— WHAT YOU NEED TO DO —
Going through the listing below, tally the lines that contain the word "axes" and give only that figure.

— DATA SHOWN —

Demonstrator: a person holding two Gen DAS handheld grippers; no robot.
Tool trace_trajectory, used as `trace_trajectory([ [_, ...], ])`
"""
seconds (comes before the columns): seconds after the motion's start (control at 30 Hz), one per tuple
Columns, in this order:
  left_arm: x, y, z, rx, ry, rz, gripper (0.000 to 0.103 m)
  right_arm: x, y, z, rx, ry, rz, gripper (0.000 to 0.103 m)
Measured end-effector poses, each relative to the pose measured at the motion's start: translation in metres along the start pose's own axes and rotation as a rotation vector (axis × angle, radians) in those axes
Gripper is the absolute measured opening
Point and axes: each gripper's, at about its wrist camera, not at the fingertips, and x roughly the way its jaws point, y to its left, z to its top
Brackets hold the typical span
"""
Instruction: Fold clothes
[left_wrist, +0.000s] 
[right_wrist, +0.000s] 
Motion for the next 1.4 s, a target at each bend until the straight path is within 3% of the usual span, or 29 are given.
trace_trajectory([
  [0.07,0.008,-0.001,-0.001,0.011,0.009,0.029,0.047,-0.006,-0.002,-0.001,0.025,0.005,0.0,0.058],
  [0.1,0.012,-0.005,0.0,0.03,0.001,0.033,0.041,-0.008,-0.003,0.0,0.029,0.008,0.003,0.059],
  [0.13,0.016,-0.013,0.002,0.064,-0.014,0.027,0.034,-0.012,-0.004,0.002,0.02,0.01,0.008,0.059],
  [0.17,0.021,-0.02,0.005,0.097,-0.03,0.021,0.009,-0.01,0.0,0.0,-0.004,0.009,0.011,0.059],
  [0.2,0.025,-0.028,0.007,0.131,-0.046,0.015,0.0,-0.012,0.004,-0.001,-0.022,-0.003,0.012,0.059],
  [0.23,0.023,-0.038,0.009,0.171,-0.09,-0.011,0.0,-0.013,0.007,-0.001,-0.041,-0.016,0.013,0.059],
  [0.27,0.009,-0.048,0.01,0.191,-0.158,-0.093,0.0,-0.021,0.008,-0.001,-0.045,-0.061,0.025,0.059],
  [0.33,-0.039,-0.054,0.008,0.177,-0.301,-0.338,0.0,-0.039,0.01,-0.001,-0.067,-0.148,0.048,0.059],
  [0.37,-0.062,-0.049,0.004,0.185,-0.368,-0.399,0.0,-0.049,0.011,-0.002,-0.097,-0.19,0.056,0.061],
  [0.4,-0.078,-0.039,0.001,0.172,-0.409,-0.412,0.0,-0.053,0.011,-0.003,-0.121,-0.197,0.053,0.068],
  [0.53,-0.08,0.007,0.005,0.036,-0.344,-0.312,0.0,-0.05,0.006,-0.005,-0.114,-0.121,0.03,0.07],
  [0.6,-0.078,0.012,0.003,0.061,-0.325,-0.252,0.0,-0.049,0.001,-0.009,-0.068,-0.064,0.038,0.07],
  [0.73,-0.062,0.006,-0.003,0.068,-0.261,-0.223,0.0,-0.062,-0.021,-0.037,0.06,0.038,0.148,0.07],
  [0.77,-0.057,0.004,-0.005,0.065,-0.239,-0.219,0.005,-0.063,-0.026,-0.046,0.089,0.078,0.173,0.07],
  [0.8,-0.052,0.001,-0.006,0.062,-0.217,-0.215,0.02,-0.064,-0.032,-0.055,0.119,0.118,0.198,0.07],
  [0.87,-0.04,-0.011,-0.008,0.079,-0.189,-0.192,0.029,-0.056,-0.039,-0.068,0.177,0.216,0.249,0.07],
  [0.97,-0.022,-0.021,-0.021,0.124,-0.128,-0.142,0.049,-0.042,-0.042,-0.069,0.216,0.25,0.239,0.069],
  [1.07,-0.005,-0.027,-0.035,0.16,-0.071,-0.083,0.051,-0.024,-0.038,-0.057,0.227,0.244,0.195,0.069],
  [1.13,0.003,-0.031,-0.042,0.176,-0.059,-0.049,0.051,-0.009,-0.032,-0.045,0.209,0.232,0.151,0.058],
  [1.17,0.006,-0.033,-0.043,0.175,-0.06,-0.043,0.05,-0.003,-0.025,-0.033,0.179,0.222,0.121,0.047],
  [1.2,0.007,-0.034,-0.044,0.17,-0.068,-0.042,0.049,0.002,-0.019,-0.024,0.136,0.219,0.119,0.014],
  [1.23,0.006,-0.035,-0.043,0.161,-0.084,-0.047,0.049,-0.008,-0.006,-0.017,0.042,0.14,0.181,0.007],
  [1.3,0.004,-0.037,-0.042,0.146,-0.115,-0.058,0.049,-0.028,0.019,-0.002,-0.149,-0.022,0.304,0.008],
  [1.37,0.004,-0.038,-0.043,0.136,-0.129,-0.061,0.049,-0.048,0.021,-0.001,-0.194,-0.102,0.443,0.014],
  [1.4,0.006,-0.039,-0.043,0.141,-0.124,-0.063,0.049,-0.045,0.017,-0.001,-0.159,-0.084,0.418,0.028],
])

— WORKED SOLUTION —
2